Once I'm set up with one of them, I'll come back and mark the thread "solved". * grin *


----------



## exegete (Oct 26, 2005)

If you have any kind of RTL languages needs, then check out NeoOffice which is a true Mac port of OO, but it handles for instance Hebrew correctly, whereas Org 3.1 does not (although it does on Windows and Linux). Also, with only two developers, they cannot make any changes to the underlying code, but it is much closer to Mac interface guidelines - i.e., it feels like a Mac program. Developers are very responsive to needs, problems. Well worth checking out.

Actually, the two best word processors on the Mac are:

Mellel, which handles RTL languages properly and styles and multiple note streams set it apart. The styles are a little difficult but much more powerful than Word. Exchanging files with Word is okay, but not perfect; you can export as .doc files if needed. Within a self-contained environment, there is nothing that matches Mellel.
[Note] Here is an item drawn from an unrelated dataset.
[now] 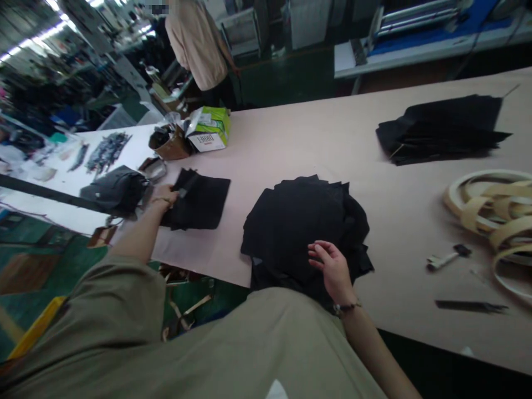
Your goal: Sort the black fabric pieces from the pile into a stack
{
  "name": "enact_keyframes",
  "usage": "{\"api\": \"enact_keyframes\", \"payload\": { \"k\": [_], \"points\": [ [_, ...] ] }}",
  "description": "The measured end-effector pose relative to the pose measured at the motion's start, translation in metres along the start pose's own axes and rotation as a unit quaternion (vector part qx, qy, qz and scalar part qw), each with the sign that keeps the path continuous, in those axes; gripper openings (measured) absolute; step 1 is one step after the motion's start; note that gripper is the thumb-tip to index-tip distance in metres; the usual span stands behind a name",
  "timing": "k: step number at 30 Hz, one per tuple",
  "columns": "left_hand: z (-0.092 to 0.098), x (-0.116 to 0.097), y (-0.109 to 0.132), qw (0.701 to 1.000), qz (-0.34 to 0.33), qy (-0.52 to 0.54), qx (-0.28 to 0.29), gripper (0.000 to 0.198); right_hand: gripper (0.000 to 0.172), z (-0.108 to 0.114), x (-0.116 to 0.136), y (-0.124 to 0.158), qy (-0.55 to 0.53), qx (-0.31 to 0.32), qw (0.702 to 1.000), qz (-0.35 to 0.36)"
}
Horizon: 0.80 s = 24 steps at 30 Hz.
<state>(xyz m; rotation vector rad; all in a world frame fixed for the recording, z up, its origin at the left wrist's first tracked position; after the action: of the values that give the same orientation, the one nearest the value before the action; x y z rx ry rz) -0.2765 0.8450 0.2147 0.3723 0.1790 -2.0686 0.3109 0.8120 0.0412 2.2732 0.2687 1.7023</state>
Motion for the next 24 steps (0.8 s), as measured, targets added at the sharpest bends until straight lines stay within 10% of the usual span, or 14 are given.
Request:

Nisus Writer Pro, whose style sheets are similar to Word, but again, it feels like a Mac program, very capable. It saves files natively in .rtf but can save files in .doc format as well.


----------



## verbalista (Oct 16, 2001)

Well, that's very exact info, Rich. Now I have some important choices to make. Since OpenOffice is free, I can't see any reason not to try more than one word processor. I'll never know just how much nuisance it is to change every document to .doc unless I live with it for a while. Almost all editors and friends who will receive my documents are using Word. As for Mellel, I can learn difficult styles.

Nobody answering this thread so far has addressed the original question I posed, is that because actual Microsoft Word for the Mac is able to run only in simulation? I'm just curious, because a friend here says he's been thoroughly delighted since he began using Word on his Mac...on the other hand, he's not the hottest meld on the circuit board, LOL.

I'm grateful for you help!


----------



## DoubleHelix (Dec 10, 2004)

Yes, Microsoft makes a version of Office for Macs.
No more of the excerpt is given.